4/ expecting press members to attend scheduled reveals that enforce haphazard zig-zags across monstrous conventional floors is madness. We're supposed to be in one room at 11:00, another at 11:30 at the venue's opposite end, then one upstairs at 12:00. More and more press members opt out of this inane state of affairs for obvious reasons. Duh!
5/ what good are massive picture dumps dubbed 'show reports' that lack any photo credits to let readers know what they're looking at? Yet that's precisely what some publications default to now because events like Munich are far too big to cover comprehensively in any other way. I call it drive-by shooting. Stick your head into a room, wait for a clear shot, take a snap or two, exit. Rinse and repeat ad absurdum; or until the memory card is full. What do such picture dumps serve? Does quantity suddenly trump quality? It's as banal as a Hollywood glossy featuring a spread on who attended the Oscars in what gaudy clothes. Where's the substance of true reportage?
6/ given all of the above—that serious people don't listen seriously at shows; that learning details relies on conversations not playback—any real appeal to have well-informed press members attend is down to the event's social graces. One gets to re-meet old acquaintances. One gets to make new ones. That's it. It's not about discovering new product. That an emailed press release takes care of far better and for free to both sender and recipient. It's not about listening. That our kind handles in the controlled environments of our own rooms and systems. It's about socializing. End of.
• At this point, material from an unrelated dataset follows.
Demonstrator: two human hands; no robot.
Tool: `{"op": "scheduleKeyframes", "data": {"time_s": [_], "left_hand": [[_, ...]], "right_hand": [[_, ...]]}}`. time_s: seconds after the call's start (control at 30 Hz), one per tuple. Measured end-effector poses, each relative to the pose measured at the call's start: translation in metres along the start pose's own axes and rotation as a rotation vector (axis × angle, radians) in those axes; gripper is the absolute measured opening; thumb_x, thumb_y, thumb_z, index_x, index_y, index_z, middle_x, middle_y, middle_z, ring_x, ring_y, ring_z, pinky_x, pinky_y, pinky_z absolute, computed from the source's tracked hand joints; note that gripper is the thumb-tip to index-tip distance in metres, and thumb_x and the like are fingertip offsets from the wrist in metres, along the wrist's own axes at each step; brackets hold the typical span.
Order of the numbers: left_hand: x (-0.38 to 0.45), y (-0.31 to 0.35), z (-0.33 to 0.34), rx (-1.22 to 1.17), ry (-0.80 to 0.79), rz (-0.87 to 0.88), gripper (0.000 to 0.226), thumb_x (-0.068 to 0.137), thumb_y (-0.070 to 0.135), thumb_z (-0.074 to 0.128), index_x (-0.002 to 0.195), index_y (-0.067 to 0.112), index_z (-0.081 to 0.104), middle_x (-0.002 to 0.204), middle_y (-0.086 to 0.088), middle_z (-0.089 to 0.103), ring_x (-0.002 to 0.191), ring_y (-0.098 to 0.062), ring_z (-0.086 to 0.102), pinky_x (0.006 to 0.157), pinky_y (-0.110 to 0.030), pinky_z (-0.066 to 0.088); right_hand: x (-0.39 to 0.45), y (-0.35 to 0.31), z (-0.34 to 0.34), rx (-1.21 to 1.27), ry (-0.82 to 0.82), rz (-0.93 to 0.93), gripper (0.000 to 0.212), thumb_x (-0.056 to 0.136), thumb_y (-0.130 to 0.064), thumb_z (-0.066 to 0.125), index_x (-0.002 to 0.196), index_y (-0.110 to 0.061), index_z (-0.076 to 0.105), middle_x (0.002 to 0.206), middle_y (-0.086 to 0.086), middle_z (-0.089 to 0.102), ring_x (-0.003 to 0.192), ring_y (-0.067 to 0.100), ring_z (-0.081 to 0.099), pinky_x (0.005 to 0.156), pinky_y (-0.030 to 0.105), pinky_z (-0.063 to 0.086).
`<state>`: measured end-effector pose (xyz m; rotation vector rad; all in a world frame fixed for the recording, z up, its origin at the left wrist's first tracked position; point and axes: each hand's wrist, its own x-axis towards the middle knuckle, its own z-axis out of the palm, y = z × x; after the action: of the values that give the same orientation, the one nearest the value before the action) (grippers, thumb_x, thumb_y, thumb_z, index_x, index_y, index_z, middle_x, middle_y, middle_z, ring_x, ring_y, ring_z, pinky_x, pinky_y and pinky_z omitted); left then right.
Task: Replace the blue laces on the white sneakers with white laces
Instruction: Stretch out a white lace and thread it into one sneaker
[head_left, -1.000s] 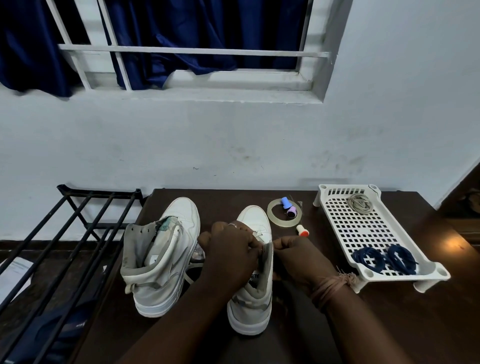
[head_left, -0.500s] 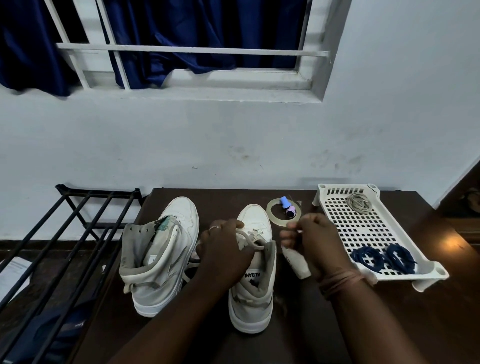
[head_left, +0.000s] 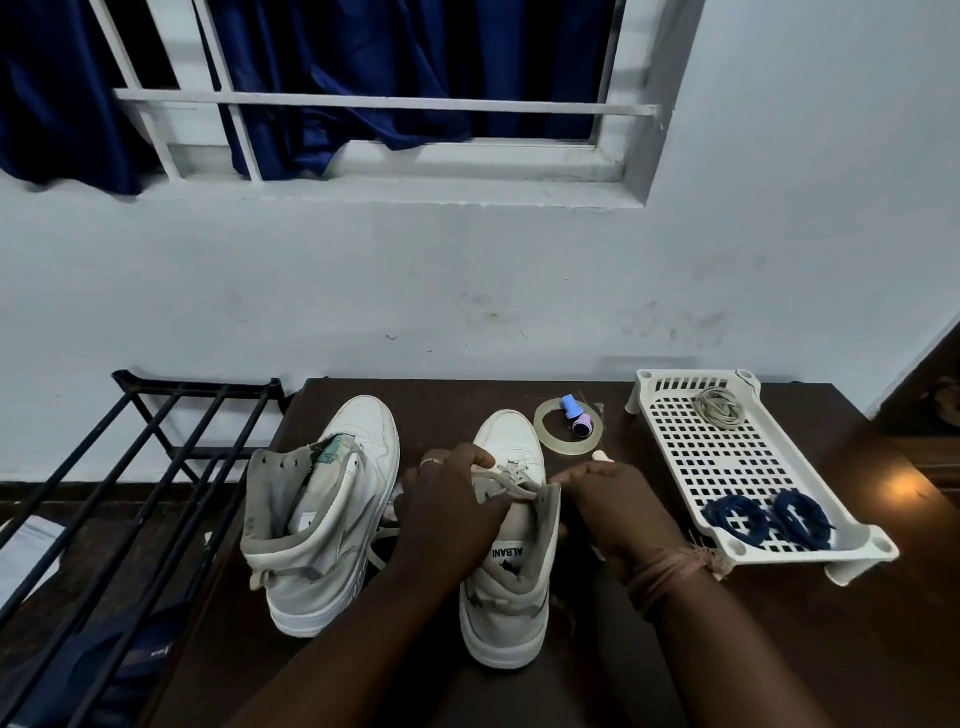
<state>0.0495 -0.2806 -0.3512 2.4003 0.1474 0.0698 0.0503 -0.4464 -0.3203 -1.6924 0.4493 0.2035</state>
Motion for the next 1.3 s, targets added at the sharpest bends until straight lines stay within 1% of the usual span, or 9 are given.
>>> {"op": "scheduleKeyframes", "data": {"time_s": [0.2, 0.33, 0.5, 0.63, 0.7, 0.87, 1.0, 1.13, 1.3], "left_hand": [[0.002, -0.005, 0.002, -0.042, -0.016, -0.032, 0.047, 0.075, 0.04, 0.074, 0.119, 0.035, 0.057, 0.117, 0.0, 0.054, 0.113, -0.022, 0.054, 0.101, -0.039, 0.045], [0.003, -0.007, 0.002, -0.142, -0.056, -0.04, 0.044, 0.078, 0.034, 0.077, 0.118, 0.027, 0.059, 0.114, 0.001, 0.056, 0.104, -0.013, 0.054, 0.085, -0.026, 0.039], [0.005, -0.008, 0.004, -0.161, -0.062, -0.042, 0.038, 0.079, 0.036, 0.077, 0.113, 0.027, 0.061, 0.114, 0.001, 0.061, 0.101, -0.011, 0.056, 0.08, -0.024, 0.037], [0.004, -0.009, 0.003, -0.137, -0.034, -0.034, 0.041, 0.079, 0.037, 0.077, 0.115, 0.024, 0.063, 0.111, 0.0, 0.058, 0.1, -0.013, 0.055, 0.083, -0.026, 0.041], [0.004, -0.009, 0.003, -0.124, -0.026, -0.039, 0.043, 0.078, 0.038, 0.077, 0.116, 0.024, 0.062, 0.111, 0.0, 0.058, 0.102, -0.015, 0.056, 0.088, -0.029, 0.044], [0.004, -0.009, 0.003, -0.113, -0.014, -0.035, 0.043, 0.079, 0.035, 0.076, 0.118, 0.025, 0.062, 0.109, 0.002, 0.055, 0.106, -0.017, 0.057, 0.087, -0.027, 0.041], [0.004, -0.009, 0.004, -0.118, -0.018, -0.045, 0.043, 0.08, 0.034, 0.076, 0.119, 0.024, 0.061, 0.112, -0.001, 0.057, 0.108, -0.019, 0.057, 0.092, -0.03, 0.044], [0.004, -0.008, 0.004, -0.094, -0.012, -0.05, 0.043, 0.08, 0.035, 0.075, 0.119, 0.026, 0.061, 0.113, -0.001, 0.059, 0.109, -0.021, 0.058, 0.095, -0.033, 0.046], [0.003, -0.009, 0.003, -0.076, -0.011, -0.06, 0.041, 0.082, 0.04, 0.073, 0.119, 0.026, 0.061, 0.116, -0.001, 0.063, 0.11, -0.021, 0.059, 0.097, -0.037, 0.048]], "right_hand": [[0.011, -0.021, -0.021, 0.425, 0.27, -0.168, 0.02, 0.093, 0.009, 0.04, 0.084, 0.004, 0.057, 0.069, 0.018, 0.065, 0.048, 0.008, 0.065, 0.05, 0.015, 0.051], [0.021, -0.012, -0.036, 0.341, 0.526, -0.411, 0.006, 0.098, -0.011, 0.047, 0.097, -0.012, 0.053, 0.092, 0.011, 0.071, 0.083, 0.022, 0.074, 0.077, 0.039, 0.061], [0.02, 0.01, -0.019, -0.533, 0.006, -0.438, 0.009, 0.088, -0.016, 0.066, 0.09, -0.019, 0.074, 0.079, -0.007, 0.072, 0.071, 0.003, 0.067, 0.077, 0.032, 0.056], [0.018, 0.01, -0.014, -0.743, -0.128, -0.383, 0.02, 0.088, -0.02, 0.062, 0.074, -0.009, 0.069, 0.064, -0.002, 0.066, 0.056, 0.004, 0.056, 0.065, 0.032, 0.052], [0.017, 0.007, -0.013, -0.586, -0.122, -0.31, 0.028, 0.089, -0.026, 0.055, 0.074, -0.006, 0.067, 0.07, 0.005, 0.07, 0.061, 0.014, 0.061, 0.068, 0.038, 0.053], [0.009, -0.023, -0.022, 0.713, -0.015, -0.033, 0.032, 0.098, -0.021, 0.047, 0.068, -0.013, 0.053, 0.061, 0.009, 0.054, 0.05, 0.019, 0.055, 0.063, 0.035, 0.043], [0.006, -0.014, -0.025, 0.096, 0.071, -0.033, 0.028, 0.094, -0.032, 0.063, 0.076, -0.013, 0.052, 0.049, 0.001, 0.042, 0.035, 0.012, 0.042, 0.047, 0.024, 0.035], [0.006, -0.01, -0.015, -0.54, -0.133, -0.028, 0.048, 0.094, -0.051, 0.059, 0.065, -0.012, 0.06, 0.047, -0.005, 0.053, 0.051, 0.013, 0.052, 0.063, 0.03, 0.048], [0.009, -0.018, -0.02, 0.28, -0.027, 0.026, 0.034, 0.088, -0.037, 0.072, 0.067, -0.01, 0.066, 0.047, 0.007, 0.034, 0.033, 0.015, 0.031, 0.044, 0.021, 0.024]]}}
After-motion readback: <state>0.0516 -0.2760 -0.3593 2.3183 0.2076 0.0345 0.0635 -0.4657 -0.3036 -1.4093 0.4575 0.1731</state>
Voilà, my six brief reasons for why the traditional show report won't go on; and why in many cases it's died already. Let's replace the old-style show report with a new pre-show report. That's simply a love fest of the usual press releases massaged for maximum intel by their senders to include professional photos, pricing, specs and tech novelties. These get published a few weeks prior to the event under an umbrella heading. "What to see at Munich High End 2023!" Now the press can strike the mad chase after hardware reveals off the menu. It's been handled upfront. Attendance wasn't required. Now our kind can focus down on just a few must-touch-in-person destinations which we select based on personal interest or best overlap with our publication's focus. Then we can go all in with the wagging of double chins and the pressing of soft flesh. Because as far as I'm concerned—and it seems a growing number of my colleagues agree—that's the only valid reason left why industry insiders would/should still attend a hifi show.

If no adjustments are being made, I foresee this bright young pup running off out of reach whilst the aged pug behind him is sorrily left out in a blur ready to croak.